In her relish for the demonic and the twisted that lies just under the surface of modern Indian life, Chattarji is like a small electric Roald Dahl in sanganeri kurtas. The twin sisters Bombay-Mumbai are her muses, and she oscillates between them with a brisk no-nonsense bustling love. Her stories are always crisp, rarely long, and they glitter with sharp edges like the best shurikens. It would be a mistake to call her typical protagonist a flaneur, because the unruly drama of passion and transgression whipped up by the story can reach out and drag him or her into action at any time, so that the precarious observer’s pose these people strive for is always in jeopardy. The reader, too, is thereby always kept guessing. The short story, like the poem, works best when packed into a small box, and Chattarji’s packing skills are very fine.

It’s rare for a writer to be able to do both stories of violent, shocking action and stories where the drama is what is in the not-said, but Chattarji seems to be able to pull off either with ease. She also entwines her characters through route and locale, so that a minor character in one becomes the star of another, and this gives you a sense of a network of acquaintance and connection spreading over the city like a virtual cobweb, any thread of which can twang into song. Her city is somehow always wet and splashy, with that heady intimacy that only the rains can bring to brick and concrete, producing highly inappropriate thoughts of clouds, flutes and peacock feathers in the minds of the jaded inhabitants. The mischief of water flows under the text, and the drains, the sewers, the standpipes, the bathrooms and their mother, the sea itself constantly thrum under our feet. The city seems to stand on a liquid mass of moving mud as unreliable as the human heart. From this mud Chattarji shapes her specific pitchers and fills them up with the liquor of her choice. Some are bitter-sweet, some astringent, and some, like Three Women in a Restaurant, or No One in the Gondola But Them are filled with wistful nectar. Release is wicked, and so is Bad Language. But itemising the goodies in this basket will do us no good. The range and variety of them is just too wonderful, like the menu of an Irani cafe. You have to go and taste them for yourself.
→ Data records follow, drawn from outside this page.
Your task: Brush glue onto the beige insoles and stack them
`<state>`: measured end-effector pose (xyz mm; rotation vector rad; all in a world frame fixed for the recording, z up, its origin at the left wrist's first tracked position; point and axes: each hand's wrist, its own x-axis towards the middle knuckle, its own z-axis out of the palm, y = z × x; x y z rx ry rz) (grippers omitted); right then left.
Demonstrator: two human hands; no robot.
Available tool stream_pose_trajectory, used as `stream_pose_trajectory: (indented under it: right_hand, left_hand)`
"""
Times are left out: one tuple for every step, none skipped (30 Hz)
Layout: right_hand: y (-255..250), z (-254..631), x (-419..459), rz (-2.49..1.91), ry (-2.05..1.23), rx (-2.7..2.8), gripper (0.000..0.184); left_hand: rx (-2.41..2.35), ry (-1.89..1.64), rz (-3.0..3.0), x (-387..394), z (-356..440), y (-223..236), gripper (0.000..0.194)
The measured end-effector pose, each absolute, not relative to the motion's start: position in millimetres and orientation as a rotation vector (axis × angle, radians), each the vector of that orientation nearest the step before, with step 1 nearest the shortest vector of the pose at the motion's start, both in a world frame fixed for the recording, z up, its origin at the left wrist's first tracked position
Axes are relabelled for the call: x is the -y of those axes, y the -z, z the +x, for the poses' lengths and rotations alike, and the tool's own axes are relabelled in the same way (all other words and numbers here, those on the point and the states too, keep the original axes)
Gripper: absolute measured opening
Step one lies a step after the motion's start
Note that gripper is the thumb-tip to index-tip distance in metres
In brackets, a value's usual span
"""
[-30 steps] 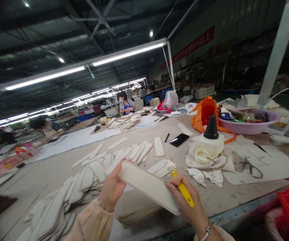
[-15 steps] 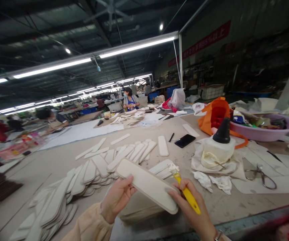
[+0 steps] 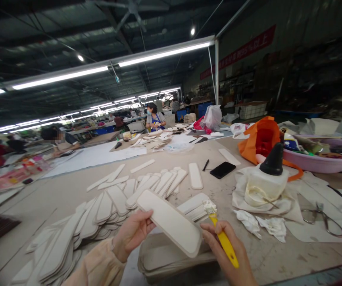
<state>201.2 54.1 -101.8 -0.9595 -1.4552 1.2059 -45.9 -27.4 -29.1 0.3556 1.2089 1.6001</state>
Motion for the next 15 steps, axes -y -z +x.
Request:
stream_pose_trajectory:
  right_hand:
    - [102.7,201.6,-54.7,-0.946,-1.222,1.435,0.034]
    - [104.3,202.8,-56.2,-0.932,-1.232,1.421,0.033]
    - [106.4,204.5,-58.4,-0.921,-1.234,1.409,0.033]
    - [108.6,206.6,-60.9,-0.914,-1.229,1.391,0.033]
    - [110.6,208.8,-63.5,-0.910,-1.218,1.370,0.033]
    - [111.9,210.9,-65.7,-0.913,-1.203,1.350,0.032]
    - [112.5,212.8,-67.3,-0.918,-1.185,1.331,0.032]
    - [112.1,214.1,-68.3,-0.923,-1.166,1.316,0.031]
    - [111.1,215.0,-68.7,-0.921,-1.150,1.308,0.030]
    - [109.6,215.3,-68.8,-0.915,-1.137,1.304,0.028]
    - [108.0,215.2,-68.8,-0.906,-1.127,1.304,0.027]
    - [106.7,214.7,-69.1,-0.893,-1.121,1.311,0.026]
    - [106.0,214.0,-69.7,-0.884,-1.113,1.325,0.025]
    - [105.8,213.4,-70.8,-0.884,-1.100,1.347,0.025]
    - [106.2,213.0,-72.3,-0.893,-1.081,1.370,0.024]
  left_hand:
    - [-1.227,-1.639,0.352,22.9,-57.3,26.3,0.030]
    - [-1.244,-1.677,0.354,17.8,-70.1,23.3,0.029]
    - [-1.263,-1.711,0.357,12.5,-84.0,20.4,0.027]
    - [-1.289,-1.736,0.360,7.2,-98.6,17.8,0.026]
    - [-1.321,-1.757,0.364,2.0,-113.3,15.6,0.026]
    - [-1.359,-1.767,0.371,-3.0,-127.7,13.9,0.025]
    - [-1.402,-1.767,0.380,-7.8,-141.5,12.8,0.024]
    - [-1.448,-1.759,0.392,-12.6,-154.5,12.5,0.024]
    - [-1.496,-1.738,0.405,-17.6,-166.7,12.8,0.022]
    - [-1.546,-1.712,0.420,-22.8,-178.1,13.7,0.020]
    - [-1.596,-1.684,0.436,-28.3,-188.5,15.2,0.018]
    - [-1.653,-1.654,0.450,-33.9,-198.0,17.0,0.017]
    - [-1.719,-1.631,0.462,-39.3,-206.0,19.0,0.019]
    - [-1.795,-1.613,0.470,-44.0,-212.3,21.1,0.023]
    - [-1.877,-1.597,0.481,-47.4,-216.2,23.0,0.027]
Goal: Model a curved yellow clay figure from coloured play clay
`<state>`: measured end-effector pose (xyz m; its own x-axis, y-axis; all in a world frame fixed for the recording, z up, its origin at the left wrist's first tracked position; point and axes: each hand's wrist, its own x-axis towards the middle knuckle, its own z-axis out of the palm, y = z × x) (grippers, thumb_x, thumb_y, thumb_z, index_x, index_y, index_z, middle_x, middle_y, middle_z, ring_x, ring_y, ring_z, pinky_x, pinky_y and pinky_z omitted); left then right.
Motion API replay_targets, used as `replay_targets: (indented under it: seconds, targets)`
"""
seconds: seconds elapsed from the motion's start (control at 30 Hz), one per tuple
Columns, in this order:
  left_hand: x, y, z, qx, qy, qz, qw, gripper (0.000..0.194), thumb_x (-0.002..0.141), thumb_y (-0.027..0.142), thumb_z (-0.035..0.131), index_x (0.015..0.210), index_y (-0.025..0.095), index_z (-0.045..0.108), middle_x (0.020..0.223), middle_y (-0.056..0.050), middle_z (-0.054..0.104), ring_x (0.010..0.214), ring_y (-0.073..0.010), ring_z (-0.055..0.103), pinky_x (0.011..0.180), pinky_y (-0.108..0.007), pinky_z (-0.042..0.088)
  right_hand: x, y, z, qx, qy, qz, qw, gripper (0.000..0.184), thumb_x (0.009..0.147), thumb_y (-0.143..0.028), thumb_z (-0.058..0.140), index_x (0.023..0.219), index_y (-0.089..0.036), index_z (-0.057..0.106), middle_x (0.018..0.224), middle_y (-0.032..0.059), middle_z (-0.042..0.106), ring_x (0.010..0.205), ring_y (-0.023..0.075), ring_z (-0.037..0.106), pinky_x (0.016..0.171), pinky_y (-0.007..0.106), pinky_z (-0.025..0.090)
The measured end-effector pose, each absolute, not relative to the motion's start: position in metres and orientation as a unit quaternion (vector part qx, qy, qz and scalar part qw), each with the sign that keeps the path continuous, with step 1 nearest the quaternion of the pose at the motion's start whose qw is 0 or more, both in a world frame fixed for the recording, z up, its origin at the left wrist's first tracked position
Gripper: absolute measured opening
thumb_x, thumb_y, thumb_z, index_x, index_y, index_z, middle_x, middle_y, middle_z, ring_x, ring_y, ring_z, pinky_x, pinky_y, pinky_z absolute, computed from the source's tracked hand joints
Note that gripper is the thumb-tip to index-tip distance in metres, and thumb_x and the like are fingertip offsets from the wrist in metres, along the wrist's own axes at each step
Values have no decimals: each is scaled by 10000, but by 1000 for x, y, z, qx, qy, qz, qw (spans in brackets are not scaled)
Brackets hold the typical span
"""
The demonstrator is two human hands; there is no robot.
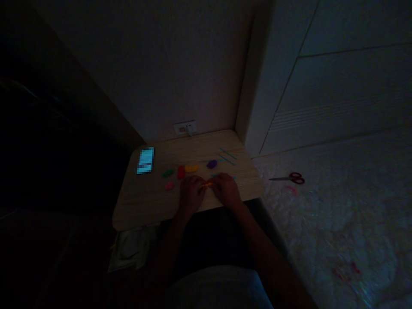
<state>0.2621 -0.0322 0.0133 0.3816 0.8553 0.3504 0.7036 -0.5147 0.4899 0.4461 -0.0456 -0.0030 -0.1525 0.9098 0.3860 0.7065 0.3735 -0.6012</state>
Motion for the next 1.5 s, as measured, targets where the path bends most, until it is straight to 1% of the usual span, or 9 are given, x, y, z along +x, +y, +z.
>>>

This is a big collection, and worth reading in fits and starts. For some reason, Penguin has chosen to capitalise some titles in the table of contents and lowercase others, for no rhyme or reason that I can discern. But this, or the pedestrian cover, will not spoil your enjoyment of the book. I do hope that whoever is watching the development of Indian Writing in English will please take note of the Renaissance in the short story that we seem to be witnessing, and will stop writing the genre off as passe. The short story, with its contentiousness, its orality, its quick hand-on-the-shoulder casualness, is perfect for the Indian milieu. It is also the medium where the storyteller can show off. Unlike the high seriousness of the novel, the short story can get away with all kinds of irreverence. Irreverence is, of course, the one thing the IWE writers generally fail to peddle. And what we are looking at here is the higher irreverence, where the cover-stories for the doing of evil that circulate among us get short shrift from some very sceptical people.

In this unfriendly time we live in, there is nothing like a short story to give us a shot in the arm of angelic or demonic instruction, like a whiff of oxygen in a coal mine. Chattarji has grasped this aspect of her function very thoroughly. Although there is no lack of cold shivers in these stories, they will leave you feeling as if you’ve just had a dip in a high altitude lake: they will energise rather than chill you. I think the primary reason for this is Chattarji’s refreshing lack of cant. Her characters don’t waste their time drizzling on about the empty banalities of everyday life; they just quietly open windows in each other’s heads and look pensively in. You are invited to look with them, and you won’t be disappointed: there’s gold in them, their heads.